Starting with the first line and ending with the last, transcribe the data exactly.
:::
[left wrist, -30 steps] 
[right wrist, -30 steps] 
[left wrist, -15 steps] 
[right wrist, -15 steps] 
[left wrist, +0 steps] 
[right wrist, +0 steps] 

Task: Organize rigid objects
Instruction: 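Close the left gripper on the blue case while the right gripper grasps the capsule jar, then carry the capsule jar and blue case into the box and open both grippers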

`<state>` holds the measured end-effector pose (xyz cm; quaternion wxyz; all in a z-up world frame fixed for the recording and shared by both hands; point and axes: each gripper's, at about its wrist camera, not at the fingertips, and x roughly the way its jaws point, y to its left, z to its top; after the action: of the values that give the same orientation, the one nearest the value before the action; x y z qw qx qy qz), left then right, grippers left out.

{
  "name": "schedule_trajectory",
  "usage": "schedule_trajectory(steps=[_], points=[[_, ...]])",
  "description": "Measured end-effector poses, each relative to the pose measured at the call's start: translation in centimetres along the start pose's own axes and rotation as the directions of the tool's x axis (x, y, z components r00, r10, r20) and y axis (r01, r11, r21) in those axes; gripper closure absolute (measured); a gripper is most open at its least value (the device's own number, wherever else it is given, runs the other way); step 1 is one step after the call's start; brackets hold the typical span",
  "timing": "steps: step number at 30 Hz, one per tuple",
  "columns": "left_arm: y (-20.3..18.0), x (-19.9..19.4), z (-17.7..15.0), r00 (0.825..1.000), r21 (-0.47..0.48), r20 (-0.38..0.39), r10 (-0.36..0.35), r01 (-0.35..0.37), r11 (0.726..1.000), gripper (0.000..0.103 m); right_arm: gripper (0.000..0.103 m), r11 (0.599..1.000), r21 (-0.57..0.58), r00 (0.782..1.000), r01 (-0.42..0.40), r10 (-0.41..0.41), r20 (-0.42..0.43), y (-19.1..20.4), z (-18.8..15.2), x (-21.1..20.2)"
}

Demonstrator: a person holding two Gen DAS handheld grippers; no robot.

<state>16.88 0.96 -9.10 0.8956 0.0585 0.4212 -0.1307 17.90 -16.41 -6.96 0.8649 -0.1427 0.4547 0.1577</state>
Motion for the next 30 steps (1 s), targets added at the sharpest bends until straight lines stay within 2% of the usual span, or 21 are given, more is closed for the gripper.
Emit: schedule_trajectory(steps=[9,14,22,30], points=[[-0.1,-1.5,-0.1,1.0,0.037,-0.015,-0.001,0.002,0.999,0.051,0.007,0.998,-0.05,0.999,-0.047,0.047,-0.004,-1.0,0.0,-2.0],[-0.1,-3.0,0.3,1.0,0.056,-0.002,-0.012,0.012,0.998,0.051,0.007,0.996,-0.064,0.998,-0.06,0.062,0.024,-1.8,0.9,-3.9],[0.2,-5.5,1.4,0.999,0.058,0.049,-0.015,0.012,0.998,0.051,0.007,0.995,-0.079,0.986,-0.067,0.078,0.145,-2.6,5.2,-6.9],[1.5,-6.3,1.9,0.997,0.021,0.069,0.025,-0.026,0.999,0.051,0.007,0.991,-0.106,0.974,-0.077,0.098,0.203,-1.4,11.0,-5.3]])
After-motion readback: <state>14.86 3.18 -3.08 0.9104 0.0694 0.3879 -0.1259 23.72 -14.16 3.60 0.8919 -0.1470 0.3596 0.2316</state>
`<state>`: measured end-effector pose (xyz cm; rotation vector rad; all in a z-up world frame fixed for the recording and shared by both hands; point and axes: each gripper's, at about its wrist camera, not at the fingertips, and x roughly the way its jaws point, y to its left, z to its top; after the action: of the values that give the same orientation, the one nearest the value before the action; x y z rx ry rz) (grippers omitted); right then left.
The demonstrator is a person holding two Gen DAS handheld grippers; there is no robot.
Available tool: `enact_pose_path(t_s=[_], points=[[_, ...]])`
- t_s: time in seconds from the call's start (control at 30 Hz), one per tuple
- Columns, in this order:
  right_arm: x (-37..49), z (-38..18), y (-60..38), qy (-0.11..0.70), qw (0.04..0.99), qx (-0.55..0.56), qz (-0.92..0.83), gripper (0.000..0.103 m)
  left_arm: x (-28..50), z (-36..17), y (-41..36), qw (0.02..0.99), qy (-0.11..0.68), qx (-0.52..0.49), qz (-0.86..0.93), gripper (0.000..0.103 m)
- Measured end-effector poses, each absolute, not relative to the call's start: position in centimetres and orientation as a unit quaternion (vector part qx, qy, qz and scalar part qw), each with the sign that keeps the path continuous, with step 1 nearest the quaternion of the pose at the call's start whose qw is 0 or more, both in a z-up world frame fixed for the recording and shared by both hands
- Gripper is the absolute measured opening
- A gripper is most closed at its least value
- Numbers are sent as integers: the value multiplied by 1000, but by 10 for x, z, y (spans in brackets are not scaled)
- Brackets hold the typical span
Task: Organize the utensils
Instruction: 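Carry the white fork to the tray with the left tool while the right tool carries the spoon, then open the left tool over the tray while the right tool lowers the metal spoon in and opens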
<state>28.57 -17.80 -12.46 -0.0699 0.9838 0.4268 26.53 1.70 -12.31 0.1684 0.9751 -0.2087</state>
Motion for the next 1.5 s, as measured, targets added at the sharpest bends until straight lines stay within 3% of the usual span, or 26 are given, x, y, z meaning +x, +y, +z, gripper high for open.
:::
> [Result of this task]:
[left wrist, -30 steps] 
[right wrist, -30 steps] 
[left wrist, -15 steps] 
[right wrist, -15 steps] 
[left wrist, +0 steps] 
[right wrist, +0 steps] 

Task: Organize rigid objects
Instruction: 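Close the left gripper on the blue case while the right gripper grasps the capsule jar, then carry the capsule jar and blue case into the box and open both grippers
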
`<state>` holds the measured end-effector pose (xyz cm; quaternion wxyz; all in a z-up world frame fixed for the recording and shared by both hands; point and axes: each gripper's, at about its wrist camera, not at the fingertips, and x roughly the way its jaws point, y to its left, z to its top; after the action: of the values that give the same orientation, the one nearest the value before the action; x y z qw qx qy qz), left then right, grippers left out.

{
  "name": "schedule_trajectory",
  "usage": "schedule_trajectory(steps=[_], points=[[_, ...]])",
  "description": "Measured end-effector poses, each relative to the pose measured at the call's start: translation in centimetres along the start pose's own axes and rotation as the directions of the tool's x axis (x, y, z components r00, r10, r20) and y axis (r01, r11, r21) in those axes; gripper closure absolute (measured); a gripper is most open at its least value (the device's own number, wherever else it is given, runs the other way); step 1 is one step after the call's start; brackets hold the typical span",
  "timing": "steps: step number at 30 Hz, one per tuple",
  "columns": "left_arm: y (-20.3..18.0), x (-19.9..19.4), z (-17.7..15.0), r00 (0.825..1.000), r21 (-0.47..0.48), r20 (-0.38..0.39), r10 (-0.36..0.35), r01 (-0.35..0.37), r11 (0.726..1.000), gripper (0.000..0.103 m); right_arm: gripper (0.000..0.103 m), r11 (0.599..1.000), r21 (-0.57..0.58), r00 (0.782..1.000), r01 (-0.42..0.40), r10 (-0.41..0.41), r20 (-0.42..0.43), y (-19.1..20.4), z (-18.8..15.2), x (-21.1..20.2)"
}

Demonstrator: a person holding two Gen DAS handheld grippers; no robot.

<state>16.88 0.96 -9.10 0.8956 0.0585 0.4212 -0.1307 17.90 -16.41 -6.96 0.8649 -0.1427 0.4547 0.1577</state>
Motion for the next 30 steps (1 s), targets added at the sharpest bends until straight lines stay within 2% of the usual span, or 21 are given, more is closed for the gripper.
Emit: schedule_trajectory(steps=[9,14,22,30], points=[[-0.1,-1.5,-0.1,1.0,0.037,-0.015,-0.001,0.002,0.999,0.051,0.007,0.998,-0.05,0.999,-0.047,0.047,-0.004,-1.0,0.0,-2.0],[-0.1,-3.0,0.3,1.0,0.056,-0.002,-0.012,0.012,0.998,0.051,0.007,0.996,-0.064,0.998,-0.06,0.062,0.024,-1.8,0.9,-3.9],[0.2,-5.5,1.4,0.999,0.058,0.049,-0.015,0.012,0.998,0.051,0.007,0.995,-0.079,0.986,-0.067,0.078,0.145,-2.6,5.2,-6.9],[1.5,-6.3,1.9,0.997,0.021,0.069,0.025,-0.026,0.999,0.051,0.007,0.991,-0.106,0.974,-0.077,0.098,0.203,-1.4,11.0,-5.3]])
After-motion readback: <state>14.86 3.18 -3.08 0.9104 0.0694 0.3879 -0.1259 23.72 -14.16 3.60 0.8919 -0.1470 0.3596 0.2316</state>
`<state>`: measured end-effector pose (xyz cm; rotation vector rad; all in a z-up world frame fixed for the recording and shared by both hands; point and axes: each gripper's, at about its wrist camera, not at the fingertips, and x roughly the way its jaws point, y to its left, z to its top; after the action: of the values that give the same orientation, the one nearest the value before the action; x y z rx ry rz) (grippers omitted); right then left.
The demonstrator is a person holding two Gen DAS handheld grippers; there is no robot.
Available tool: `enact_pose_path(t_s=[_], points=[[_, ...]])`
- t_s: time in seconds from the call's start (control at 30 Hz), one per tuple
- Columns, in this order:
  right_arm: x (-37..49), z (-38..18), y (-60..38), qy (-0.11..0.70), qw (0.04..0.99), qx (-0.55..0.56), qz (-0.92..0.83), gripper (0.000..0.103 m)
  left_arm: x (-28..50), z (-36..17), y (-41..36), qw (0.02..0.99), qy (-0.11..0.68), qx (-0.52..0.49), qz (-0.86..0.93), gripper (0.000..0.103 m)
- Measured end-effector poses, each absolute, not relative to the call's start: position in centimetres and orientation as a unit quaternion (vector part qx, qy, qz and scalar part qw), each with the sign that keeps the path continuous, with step 1 nearest the quaternion of the pose at the call's start whose qw is 0 or more, both in a z-up world frame fixed for the recording and shared by both hands
- Gripper is the absolute measured opening
- A gripper is most closed at its least value
- Numbers are sent as integers: the value multiplied by 1000, but by 10 for x, z, y (spans in brackets are not scaled)
- Brackets hold the typical span
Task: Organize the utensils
Instruction: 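Carry the white fork to the tray with the left tool while the right tool carries the spoon, then open the left tool over the tray while the right tool lowers the metal spoon in and opens
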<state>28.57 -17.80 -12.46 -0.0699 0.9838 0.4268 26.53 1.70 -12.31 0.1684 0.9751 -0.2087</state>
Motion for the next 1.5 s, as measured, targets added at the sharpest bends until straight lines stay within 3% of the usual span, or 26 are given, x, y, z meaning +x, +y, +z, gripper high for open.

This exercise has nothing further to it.